March 2026 performance summary for purdue-arc/sphero-swarm: - Focused on delivering safer Sphero movement in a swarm context, improving simulation fidelity, and strengthening code maintainability to enable future scaling. - The month emphasized business value: safer robotic motion, reliable swarm coordination, and easier long-term maintenance to support larger experiments and potential deployments. Key outcomes: - Implemented Sphero straight-line movement mode with a safety toggle and updated simulation to support the new movement style, addressing potential out-of-bounds errors. - Added swarm management and simulation capabilities to coordinate and translate multiple Spheros with improved group handling for scalable experiments. - Performed codebase cleanup and readability improvements, removing deprecated code, standardizing naming (snake_case), clarifying comments, and improving return types to reduce future maintenance overhead.

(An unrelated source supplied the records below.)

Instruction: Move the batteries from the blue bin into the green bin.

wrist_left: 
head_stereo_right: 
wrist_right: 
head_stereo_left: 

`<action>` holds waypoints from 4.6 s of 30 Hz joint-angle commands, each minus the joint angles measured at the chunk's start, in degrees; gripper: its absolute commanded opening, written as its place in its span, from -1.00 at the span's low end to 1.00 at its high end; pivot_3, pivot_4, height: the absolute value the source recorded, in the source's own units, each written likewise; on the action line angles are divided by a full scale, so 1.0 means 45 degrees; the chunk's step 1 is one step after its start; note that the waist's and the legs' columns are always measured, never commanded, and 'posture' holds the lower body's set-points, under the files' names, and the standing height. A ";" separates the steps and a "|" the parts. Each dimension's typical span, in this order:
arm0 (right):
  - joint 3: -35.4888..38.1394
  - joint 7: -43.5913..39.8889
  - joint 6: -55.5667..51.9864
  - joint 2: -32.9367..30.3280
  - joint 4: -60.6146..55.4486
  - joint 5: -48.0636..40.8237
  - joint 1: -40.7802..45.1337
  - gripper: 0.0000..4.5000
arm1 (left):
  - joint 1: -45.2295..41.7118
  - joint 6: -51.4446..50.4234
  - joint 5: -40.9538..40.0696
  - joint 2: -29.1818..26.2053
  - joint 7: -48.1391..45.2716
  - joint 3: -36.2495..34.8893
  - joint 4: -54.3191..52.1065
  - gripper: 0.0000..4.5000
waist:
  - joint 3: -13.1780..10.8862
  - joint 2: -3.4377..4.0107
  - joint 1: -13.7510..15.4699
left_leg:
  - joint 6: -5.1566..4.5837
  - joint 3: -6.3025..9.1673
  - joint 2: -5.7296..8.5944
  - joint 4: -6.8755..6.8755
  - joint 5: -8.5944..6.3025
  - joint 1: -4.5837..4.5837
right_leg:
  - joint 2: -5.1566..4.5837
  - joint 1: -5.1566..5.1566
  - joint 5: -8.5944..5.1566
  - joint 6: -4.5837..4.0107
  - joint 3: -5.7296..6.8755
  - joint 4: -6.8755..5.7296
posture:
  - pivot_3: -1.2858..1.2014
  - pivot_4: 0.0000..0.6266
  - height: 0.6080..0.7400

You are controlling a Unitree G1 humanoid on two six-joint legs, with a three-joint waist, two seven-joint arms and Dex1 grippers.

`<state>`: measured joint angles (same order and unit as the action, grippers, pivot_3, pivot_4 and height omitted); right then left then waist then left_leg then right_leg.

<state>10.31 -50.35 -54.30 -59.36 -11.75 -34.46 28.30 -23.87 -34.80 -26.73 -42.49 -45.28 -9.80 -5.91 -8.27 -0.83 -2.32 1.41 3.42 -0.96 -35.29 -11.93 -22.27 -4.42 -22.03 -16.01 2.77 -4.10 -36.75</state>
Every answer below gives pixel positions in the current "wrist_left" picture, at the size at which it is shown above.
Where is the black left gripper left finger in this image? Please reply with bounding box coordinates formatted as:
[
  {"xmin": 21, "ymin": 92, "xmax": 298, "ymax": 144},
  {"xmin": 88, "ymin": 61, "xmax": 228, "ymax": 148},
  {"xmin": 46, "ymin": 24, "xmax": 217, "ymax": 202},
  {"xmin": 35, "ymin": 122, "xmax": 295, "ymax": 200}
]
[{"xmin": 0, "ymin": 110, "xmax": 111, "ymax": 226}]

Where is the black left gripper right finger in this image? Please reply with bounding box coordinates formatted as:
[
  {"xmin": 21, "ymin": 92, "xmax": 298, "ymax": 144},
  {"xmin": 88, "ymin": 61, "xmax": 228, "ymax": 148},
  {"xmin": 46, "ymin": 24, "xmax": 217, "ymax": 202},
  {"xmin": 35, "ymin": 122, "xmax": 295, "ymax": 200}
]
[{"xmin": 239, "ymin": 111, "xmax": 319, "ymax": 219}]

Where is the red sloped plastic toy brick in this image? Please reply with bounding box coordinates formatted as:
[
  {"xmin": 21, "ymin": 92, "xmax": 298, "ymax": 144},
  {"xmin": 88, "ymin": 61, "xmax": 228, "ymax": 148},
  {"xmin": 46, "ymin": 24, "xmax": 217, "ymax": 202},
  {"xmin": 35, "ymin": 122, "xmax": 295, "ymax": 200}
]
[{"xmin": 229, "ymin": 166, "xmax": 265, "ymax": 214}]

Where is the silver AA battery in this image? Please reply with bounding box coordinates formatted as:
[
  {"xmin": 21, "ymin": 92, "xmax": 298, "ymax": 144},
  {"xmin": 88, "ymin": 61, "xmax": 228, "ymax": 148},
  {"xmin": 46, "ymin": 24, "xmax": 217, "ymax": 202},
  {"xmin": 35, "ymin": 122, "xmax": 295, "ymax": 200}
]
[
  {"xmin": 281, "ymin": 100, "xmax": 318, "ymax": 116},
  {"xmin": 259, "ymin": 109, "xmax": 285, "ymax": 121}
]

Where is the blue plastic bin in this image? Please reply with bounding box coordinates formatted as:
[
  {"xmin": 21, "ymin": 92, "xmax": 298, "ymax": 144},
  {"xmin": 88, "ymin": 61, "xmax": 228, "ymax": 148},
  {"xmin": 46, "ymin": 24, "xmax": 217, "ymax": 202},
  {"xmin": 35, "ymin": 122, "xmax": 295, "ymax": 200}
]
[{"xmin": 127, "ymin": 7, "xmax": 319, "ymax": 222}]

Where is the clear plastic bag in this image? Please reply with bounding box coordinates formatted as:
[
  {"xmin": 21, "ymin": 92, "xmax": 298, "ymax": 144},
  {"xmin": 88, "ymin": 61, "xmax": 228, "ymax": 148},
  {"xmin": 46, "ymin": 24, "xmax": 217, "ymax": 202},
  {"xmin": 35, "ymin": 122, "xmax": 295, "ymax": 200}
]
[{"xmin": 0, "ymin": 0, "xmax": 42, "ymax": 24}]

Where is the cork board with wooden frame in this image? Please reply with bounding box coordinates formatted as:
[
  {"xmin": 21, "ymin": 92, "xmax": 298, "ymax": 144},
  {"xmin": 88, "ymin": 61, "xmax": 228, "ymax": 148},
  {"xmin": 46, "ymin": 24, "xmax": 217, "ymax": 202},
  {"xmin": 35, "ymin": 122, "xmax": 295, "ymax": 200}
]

March 2026 performance summary for purdue-arc/sphero-swarm: - Focused on delivering safer Sphero movement in a swarm context, improving simulation fidelity, and strengthening code maintainability to enable future scaling. - The month emphasized business value: safer robotic motion, reliable swarm coordination, and easier long-term maintenance to support larger experiments and potential deployments. Key outcomes: - Implemented Sphero straight-line movement mode with a safety toggle and updated simulation to support the new movement style, addressing potential out-of-bounds errors. - Added swarm management and simulation capabilities to coordinate and translate multiple Spheros with improved group handling for scalable experiments. - Performed codebase cleanup and readability improvements, removing deprecated code, standardizing naming (snake_case), clarifying comments, and improving return types to reduce future maintenance overhead.
February 2026 (purdue-arc/sphero-swarm) delivered end-to-end bonded groups movement for Sphero swarms, enabling coordinated formations and rotation. Implemented the BondedGroup lifecycle (constructor, center calculation, group movement, bonding logic, validation) and integrated it with the Algorithm and driver components. Merged rotation support into the feature set and stabilized the core framework, with work spanning simulation and translation paths. Added checkpoint saving to improve recoverability of experiments and refactored driver.py to consume the new BondedGroup API, improving maintainability and testability. This work increases reliability for multi-robot experiments, enabling more complex formations and faster iteration, using Python-based tooling and clean architectural boundaries.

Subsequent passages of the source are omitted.